▶ Description of the task
The lines you return must be all those in the data that hold the string "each".

____ Recorded information

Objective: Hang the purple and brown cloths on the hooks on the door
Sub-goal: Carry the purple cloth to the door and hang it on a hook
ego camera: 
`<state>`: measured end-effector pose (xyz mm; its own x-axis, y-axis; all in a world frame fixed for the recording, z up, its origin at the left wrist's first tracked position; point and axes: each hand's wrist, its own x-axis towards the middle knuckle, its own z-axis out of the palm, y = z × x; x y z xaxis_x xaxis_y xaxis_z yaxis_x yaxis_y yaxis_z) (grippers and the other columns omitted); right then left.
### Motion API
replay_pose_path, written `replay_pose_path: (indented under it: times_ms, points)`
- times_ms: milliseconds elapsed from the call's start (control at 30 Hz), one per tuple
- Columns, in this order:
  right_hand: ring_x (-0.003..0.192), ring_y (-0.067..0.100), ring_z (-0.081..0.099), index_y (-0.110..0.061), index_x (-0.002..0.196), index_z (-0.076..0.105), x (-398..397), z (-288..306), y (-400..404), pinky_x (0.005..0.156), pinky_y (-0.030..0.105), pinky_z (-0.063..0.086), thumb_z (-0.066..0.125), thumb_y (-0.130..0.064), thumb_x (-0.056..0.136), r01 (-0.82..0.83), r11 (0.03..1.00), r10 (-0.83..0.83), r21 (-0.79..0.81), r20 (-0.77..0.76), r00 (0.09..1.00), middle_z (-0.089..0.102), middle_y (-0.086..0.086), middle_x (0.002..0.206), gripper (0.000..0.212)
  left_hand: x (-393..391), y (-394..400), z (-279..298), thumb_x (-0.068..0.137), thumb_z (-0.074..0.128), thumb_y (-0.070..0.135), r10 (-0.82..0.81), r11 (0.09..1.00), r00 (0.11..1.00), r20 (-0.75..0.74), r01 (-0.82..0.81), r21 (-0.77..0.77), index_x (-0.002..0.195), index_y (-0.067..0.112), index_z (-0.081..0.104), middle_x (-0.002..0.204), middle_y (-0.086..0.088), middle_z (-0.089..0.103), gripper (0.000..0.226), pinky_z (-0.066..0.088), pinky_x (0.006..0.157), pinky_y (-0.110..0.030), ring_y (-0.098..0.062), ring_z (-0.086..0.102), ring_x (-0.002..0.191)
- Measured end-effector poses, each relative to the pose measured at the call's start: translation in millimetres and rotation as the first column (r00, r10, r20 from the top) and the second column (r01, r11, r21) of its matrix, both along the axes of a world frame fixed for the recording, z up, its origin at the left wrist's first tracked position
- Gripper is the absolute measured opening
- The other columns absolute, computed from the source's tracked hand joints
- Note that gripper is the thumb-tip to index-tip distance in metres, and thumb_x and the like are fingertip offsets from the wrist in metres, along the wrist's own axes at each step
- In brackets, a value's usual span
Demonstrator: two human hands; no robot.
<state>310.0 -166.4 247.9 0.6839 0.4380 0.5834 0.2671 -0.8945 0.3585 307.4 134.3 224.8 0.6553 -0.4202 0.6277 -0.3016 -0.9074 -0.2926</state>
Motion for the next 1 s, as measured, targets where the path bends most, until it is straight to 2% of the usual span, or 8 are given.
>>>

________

▶ Result of this task
`<state>`: measured end-effector pose (xyz mm; its own x-axis, y-axis; all in a world frame fixed for the recording, z up, its origin at the left wrist's first tracked position; point and axes: each hand's wrist, its own x-axis towards the middle knuckle, its own z-axis out of the palm, y = z × x; x y z xaxis_x xaxis_y xaxis_z yaxis_x yaxis_y yaxis_z) (grippers and the other columns omitted); right then left.
- Measured end-effector poses, each relative to the pose measured at the call's start: translation in millimetres and rotation as the first column (r00, r10, r20 from the top) and the second column (r01, r11, r21) of its matrix, both along the axes of a world frame fixed for the recording, z up, its origin at the left wrist's first tracked position
- Note that gripper is the thumb-tip to index-tip distance in metres, and thumb_x and the like are fingertip offsets from the wrist in metres, along the wrist's own axes at each step

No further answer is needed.